Our state of knowledge of the way that intelligence works is very like the early anatomists who dissected bodies and knew where everything was but didn’t know what the heart, lungs or liver actually did! Slowly, however, we are beginning to make sense of it all. Not as much as some optimistic views would have us believe, but we are at least off the starting blocks.
The first real breakthrough was made in 1949 by Donald Hebb, a Canadian psychologist who proposed a general principle of learning. The principle of Hebbian learning is very simple and sadly not well known.
A neuron has many input connections to the output of other neurons in a neural network. It “fires” or gives an output that stimulates other neurons when the sum of its inputs goes over a threshold value. Its firing takes the form of a seemingly random burst of pulses. This results in a complex behaviour for the entire network that is very difficult to analyse. Even today we generally have to simulate even quite small networks to discover what their typical behaviour might be.
The most general property of brains, which are nothing but huge neural networks, is learning. The question is what magic is responsible for this learning?
Hebb suggested that what happened was that any input that was active when the neuron fired was strengthened so that the cell became more sensitive to its input in the future.
This unlikely rule really does cause the network to learn and most practical network learning rules can be traced back to it or something related to Hebb’s rule.
The idea of a neural network that learns to solve a problem is so attractive you might be surprised to discover that for a long period almost no work was done on the subject. The reason is that in the early days far too much was claimed for the first, very simple, neural networks and when they were proved to be inadequate for the job the bubble burst and the whole approach was discredited.
But the early networks were incredibly simple – a single layer of neurons. In fact in many cases the learning was done by a single artificial neuron called a “perceptron”. Of course there were things that a single layer couldn’t learn but extending the network to multiple layers was difficult because no one could work out how to make them learn anything at all!
The problem wasn't building multilayer networks it was training them.
Training a neuron
Before we can look at the complete training algorithm we need to look at how a single artificial neuron can be trained.
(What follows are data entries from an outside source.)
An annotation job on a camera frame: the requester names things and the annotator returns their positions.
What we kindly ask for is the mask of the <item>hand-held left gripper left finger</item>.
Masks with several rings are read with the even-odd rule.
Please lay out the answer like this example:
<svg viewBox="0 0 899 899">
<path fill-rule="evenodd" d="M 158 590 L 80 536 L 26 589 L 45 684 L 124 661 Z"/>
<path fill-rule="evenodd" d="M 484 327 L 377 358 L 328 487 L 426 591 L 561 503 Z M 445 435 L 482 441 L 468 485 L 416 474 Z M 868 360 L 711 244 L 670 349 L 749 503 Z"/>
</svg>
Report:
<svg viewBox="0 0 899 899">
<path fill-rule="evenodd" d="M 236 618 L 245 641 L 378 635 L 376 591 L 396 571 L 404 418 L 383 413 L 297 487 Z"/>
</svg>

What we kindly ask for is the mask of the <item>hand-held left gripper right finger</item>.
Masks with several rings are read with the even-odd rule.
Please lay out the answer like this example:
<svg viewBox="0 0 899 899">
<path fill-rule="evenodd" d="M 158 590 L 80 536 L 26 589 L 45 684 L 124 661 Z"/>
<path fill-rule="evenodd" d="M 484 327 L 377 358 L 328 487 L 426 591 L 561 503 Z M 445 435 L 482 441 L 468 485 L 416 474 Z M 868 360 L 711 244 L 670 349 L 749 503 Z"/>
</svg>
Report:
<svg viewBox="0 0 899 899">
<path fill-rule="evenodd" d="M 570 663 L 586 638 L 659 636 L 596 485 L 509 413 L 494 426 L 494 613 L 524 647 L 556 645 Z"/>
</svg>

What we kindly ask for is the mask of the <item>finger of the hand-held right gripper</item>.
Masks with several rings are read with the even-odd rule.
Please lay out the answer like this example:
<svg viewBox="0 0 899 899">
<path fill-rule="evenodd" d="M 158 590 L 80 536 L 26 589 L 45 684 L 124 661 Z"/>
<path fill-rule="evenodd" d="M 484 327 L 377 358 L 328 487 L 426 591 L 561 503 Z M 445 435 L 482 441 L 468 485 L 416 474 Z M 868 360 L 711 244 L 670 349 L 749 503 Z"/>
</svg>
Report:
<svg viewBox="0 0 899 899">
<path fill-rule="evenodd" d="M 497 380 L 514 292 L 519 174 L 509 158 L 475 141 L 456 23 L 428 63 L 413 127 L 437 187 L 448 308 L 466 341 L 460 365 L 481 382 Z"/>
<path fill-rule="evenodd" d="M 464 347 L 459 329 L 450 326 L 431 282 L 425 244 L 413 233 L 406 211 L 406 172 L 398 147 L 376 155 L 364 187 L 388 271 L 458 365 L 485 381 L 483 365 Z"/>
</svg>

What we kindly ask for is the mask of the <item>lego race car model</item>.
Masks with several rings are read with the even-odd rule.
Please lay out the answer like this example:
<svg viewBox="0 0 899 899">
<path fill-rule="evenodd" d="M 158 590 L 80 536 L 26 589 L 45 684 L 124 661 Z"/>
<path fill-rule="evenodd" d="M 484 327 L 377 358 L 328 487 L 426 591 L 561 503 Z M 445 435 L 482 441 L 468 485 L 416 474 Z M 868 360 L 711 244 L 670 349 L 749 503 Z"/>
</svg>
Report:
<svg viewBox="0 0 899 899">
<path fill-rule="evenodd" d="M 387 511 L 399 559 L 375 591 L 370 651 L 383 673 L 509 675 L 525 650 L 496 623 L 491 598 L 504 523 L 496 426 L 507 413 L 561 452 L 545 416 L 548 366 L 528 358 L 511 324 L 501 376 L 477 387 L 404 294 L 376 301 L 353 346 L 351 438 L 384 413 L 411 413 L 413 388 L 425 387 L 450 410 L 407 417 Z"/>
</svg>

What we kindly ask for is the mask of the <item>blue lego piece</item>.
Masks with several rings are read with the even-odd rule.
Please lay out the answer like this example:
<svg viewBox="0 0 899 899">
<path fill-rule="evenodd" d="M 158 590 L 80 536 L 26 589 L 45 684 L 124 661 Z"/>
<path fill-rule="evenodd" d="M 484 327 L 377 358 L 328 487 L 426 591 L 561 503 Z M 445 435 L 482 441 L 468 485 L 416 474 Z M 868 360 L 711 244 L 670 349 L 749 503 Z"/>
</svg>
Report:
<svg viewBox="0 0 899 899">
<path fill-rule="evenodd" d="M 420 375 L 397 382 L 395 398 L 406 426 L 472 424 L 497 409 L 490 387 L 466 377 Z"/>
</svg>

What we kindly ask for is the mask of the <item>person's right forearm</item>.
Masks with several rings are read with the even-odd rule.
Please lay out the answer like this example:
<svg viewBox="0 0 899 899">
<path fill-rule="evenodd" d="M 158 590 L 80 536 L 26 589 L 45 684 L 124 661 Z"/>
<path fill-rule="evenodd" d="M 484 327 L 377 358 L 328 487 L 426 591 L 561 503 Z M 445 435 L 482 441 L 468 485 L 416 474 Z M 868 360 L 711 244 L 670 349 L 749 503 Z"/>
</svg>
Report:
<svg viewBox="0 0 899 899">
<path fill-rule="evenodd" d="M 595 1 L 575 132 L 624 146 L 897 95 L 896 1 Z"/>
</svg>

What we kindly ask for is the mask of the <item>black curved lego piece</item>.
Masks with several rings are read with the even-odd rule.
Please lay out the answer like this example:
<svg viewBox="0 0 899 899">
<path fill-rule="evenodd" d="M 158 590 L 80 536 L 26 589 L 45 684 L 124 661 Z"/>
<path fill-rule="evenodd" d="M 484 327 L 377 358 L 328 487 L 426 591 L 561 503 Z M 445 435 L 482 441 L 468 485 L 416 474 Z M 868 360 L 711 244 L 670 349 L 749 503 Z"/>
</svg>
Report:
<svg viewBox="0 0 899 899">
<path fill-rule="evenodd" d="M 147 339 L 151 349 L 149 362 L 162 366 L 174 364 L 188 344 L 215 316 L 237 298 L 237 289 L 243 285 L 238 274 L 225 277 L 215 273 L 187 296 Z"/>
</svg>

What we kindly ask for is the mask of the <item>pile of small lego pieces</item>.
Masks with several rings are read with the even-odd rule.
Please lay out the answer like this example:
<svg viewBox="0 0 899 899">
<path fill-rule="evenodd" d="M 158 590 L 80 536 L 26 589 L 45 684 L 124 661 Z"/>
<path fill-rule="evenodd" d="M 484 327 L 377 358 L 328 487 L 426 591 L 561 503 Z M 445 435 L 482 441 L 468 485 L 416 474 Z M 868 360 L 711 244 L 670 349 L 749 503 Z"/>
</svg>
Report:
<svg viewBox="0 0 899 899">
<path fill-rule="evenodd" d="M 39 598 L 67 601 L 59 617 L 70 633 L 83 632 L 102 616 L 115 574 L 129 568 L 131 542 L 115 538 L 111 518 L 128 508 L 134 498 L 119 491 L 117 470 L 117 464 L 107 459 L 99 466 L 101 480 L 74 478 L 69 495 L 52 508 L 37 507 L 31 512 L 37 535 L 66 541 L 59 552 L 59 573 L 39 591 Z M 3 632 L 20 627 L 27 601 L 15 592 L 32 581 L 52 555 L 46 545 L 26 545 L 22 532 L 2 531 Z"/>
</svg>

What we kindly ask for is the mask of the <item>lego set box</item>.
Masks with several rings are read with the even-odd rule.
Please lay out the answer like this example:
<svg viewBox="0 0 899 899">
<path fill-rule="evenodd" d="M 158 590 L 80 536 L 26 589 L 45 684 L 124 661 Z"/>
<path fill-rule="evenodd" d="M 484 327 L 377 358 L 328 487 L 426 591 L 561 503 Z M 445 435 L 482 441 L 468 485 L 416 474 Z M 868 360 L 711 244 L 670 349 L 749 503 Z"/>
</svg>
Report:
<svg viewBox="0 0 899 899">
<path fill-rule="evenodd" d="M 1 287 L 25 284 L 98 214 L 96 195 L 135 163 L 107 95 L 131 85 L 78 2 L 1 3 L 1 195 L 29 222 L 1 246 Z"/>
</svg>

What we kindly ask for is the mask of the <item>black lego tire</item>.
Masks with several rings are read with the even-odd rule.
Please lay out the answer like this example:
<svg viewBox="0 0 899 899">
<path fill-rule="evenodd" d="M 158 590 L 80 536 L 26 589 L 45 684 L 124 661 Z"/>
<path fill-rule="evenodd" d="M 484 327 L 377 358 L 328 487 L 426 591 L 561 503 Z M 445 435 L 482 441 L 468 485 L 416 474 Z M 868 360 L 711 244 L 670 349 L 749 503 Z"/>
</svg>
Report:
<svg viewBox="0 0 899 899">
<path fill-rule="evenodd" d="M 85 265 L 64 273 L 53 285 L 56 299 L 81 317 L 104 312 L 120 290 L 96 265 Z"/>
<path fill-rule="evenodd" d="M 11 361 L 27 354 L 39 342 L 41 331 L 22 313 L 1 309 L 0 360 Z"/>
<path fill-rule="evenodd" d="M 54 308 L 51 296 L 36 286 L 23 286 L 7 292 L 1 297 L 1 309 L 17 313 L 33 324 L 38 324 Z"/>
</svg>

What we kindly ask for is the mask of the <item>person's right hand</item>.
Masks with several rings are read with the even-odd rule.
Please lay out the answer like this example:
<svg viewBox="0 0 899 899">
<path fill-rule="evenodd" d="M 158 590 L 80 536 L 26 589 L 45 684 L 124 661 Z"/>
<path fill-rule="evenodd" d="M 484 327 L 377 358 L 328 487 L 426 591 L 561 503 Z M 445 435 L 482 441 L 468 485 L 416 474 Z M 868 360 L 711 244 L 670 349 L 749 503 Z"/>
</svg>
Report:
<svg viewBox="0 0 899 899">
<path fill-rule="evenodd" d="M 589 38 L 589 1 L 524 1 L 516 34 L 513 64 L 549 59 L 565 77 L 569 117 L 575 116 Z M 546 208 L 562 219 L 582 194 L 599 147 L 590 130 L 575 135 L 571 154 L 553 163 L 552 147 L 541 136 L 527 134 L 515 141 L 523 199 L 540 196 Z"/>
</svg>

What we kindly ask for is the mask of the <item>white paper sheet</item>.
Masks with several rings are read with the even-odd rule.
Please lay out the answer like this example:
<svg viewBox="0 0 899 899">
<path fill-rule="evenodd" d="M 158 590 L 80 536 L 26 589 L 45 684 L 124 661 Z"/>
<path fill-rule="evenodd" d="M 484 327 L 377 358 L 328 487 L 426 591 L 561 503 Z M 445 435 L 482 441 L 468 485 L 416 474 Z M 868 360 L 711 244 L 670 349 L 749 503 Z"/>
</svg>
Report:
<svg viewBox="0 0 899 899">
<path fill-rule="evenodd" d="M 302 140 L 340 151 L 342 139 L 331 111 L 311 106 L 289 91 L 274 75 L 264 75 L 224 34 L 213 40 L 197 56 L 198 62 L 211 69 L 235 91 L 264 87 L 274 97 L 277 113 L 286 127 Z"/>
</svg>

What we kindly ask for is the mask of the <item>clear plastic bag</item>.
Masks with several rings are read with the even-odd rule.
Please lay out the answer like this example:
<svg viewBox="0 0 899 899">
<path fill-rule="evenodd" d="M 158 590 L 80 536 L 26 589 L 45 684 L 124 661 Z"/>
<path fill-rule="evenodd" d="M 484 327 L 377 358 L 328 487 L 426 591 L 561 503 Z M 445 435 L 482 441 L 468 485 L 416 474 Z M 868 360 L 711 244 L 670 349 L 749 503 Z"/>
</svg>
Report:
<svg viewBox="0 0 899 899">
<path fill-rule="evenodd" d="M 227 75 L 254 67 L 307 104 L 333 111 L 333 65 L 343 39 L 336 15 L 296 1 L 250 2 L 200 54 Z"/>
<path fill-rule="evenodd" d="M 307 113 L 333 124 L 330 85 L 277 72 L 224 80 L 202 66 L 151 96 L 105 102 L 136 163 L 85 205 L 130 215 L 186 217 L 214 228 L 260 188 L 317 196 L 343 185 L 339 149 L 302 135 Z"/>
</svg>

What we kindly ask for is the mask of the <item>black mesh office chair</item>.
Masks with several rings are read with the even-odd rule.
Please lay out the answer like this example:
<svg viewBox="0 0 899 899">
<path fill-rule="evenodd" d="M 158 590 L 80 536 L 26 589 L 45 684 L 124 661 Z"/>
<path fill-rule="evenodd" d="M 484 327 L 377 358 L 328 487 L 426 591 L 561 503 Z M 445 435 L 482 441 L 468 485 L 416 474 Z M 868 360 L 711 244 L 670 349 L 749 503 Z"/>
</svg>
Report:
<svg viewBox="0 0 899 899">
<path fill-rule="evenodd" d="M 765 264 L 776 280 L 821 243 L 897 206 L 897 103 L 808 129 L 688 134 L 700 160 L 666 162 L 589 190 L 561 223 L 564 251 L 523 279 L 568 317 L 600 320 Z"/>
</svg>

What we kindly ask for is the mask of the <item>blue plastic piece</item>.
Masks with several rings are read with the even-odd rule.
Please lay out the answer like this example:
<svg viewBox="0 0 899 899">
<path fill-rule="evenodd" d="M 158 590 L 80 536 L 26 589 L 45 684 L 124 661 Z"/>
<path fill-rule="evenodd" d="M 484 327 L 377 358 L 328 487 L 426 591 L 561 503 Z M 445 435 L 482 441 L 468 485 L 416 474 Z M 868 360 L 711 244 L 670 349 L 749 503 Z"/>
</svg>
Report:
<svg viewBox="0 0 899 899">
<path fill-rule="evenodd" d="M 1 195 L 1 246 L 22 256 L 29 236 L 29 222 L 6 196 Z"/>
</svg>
The basic idea is very simple. The neuron has a number of inputs, x1, x2 and so on, and these are combined by multiplying each one by a “weight”, w1, w2 and so on, and adding the results up.
You can think of each weight as determining how sensitive the neuron is to the particular input. The output of the neuron is simply some function of the weighted sum of the inputs, usually a threshold which produces an output if the input sums exceed the threshold.
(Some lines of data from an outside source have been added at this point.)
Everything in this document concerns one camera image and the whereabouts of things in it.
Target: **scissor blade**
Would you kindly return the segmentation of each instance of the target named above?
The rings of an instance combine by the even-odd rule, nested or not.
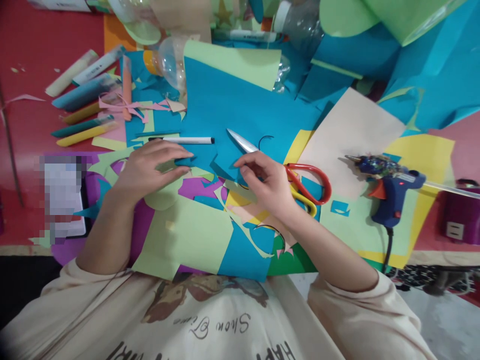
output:
[[[253,145],[250,141],[246,140],[244,137],[238,135],[235,131],[227,129],[230,133],[231,137],[240,145],[240,147],[246,153],[253,153],[255,151],[259,151],[259,148]]]

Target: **sleeve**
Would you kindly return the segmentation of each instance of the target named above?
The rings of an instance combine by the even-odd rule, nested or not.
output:
[[[420,320],[382,273],[376,287],[354,293],[317,277],[308,305],[347,359],[434,360]]]
[[[15,359],[41,358],[59,339],[73,336],[130,276],[129,271],[92,274],[72,260],[62,268],[60,277],[47,284],[40,297],[27,304],[1,331],[6,350]]]

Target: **power cord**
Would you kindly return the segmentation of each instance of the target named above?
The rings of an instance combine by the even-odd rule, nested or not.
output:
[[[383,261],[383,266],[381,267],[381,273],[387,273],[387,267],[390,261],[390,254],[392,253],[392,243],[394,242],[394,229],[392,227],[385,226],[386,233],[388,234],[388,246],[386,248],[385,260]]]

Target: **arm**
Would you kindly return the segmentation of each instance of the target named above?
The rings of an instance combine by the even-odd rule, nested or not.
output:
[[[166,173],[159,164],[193,154],[181,145],[150,141],[131,153],[115,185],[106,193],[102,207],[76,264],[86,272],[108,275],[126,268],[132,242],[134,209],[144,196],[177,180],[190,169],[179,166]]]
[[[323,279],[350,292],[376,286],[378,272],[297,205],[283,165],[256,151],[242,156],[235,166],[259,203],[289,228]]]

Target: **hand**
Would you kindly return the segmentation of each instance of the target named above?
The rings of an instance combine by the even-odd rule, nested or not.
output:
[[[281,220],[298,207],[282,164],[261,151],[255,151],[243,155],[233,165],[240,168],[243,179],[256,195],[258,203],[273,216]]]
[[[122,201],[135,205],[146,195],[173,183],[190,171],[188,166],[179,166],[161,173],[155,169],[158,165],[192,156],[179,144],[161,139],[149,141],[130,154],[111,191],[119,195]]]
You can see how this models the basic idea of a neuron firing only if the input stimulation reaches a suitably high level.
A single neuron
How can such a simple device learn anything?
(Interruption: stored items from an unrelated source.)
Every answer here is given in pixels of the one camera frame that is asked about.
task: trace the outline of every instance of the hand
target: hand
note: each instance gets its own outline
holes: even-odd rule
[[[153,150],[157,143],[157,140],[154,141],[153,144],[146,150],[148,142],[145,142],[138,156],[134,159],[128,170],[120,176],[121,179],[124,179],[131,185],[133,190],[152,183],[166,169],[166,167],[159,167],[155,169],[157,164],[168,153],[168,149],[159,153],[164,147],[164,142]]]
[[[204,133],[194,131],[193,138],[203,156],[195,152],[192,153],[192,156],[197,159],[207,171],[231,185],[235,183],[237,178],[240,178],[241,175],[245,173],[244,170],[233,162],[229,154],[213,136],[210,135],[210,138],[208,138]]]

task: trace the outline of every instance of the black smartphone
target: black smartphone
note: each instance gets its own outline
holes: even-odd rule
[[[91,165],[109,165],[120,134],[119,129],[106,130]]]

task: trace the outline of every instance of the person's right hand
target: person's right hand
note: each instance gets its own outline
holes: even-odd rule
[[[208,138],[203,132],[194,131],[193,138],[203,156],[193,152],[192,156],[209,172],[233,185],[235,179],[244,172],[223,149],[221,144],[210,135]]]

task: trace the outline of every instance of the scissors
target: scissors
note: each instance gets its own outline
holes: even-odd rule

First we have to know what we would regard as learning. Suppose we “show” the neuron some inputs that come from one type of object – pixel colour values from photos of a person say – and it fires, but it doesn’t fire when we show it inputs that come from another group of objects. You could say that it recognizes the first type of object and not the second.
Of course given a brand new neuron the chances that its weights would be set up so that it fired on the desired set of inputs and not on the other set is quite low. In this context learning is the process of adjusting the weights to make the neuron fire on examples from one group and not fire on examples not from the group.